[dpdk-dev] [PATCH v2 1/7] vhost: refactor rte_vhost_dequeue_burst

Yuanhan Liu yuanhan.liu at linux.intel.com
Thu Feb 18 14:49:06 CET 2016


The current rte_vhost_dequeue_burst() implementation is a bit messy
and logic twisted. And you could see repeat code here and there: it
invokes rte_pktmbuf_alloc() three times at three different places!

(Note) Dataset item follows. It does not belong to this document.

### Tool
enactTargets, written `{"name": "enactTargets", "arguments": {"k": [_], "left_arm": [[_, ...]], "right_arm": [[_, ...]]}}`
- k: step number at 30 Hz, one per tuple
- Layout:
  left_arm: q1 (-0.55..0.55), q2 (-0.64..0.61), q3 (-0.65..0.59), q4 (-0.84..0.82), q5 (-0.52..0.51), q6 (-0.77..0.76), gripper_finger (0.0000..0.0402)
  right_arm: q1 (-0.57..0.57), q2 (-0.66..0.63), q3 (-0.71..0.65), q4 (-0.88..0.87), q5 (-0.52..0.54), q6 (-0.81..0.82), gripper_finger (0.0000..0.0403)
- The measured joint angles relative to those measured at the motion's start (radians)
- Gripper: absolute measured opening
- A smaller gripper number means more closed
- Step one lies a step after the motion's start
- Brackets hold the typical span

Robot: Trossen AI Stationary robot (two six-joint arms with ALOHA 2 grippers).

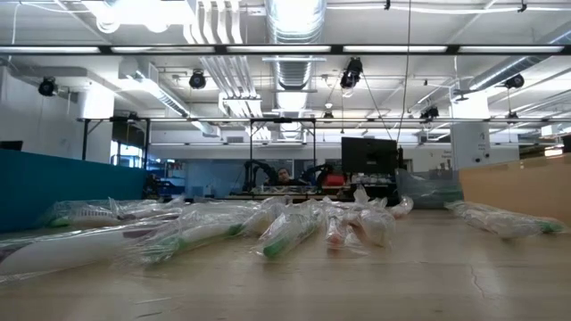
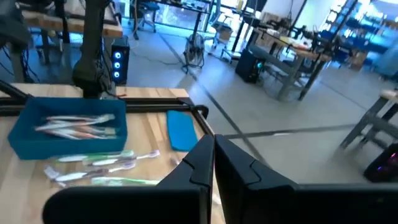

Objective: Pick & Place Toothbrushes
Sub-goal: Put the green toothbrush into the black bin

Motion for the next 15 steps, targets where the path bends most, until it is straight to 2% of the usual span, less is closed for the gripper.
{"name": "enactTargets", "arguments": {"k": [6, 15], "left_arm": [[0.084, 0.000, -0.078, 0.083, -0.030, -0.205, 0.0068], [0.189, 0.000, -0.157, 0.125, -0.071, -0.394, 0.0068]], "right_arm": [[0.000, 0.164, 0.125, -0.083, 0.000, -0.045, 0.0009], [0.008, 0.383, 0.286, -0.415, -0.023, 0.118, 0.0009]]}}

However, rte_vhost_dequeue_burst() acutally does a simple job: copy
the packet data from vring desc to mbuf. What's tricky here is:

- desc buff could be chained (by desc->next field), so that you need
  fetch next one if current is wholly drained.

- One mbuf could not be big enough to hold all desc buff, hence you
  need to chain the mbuf as well, by the mbuf->next field.

Even though, the logic could be simple. Here is the pseudo code.

	while (this_desc_is_not_drained_totally || has_next_desc) {
		if (this_desc_has_drained_totally) {
			this_desc = next_desc();
		}

		if (mbuf_has_no_room) {
			mbuf = allocate_a_new_mbuf();
		}

		COPY(mbuf, desc);
	}

And this is how I refactored rte_vhost_dequeue_burst.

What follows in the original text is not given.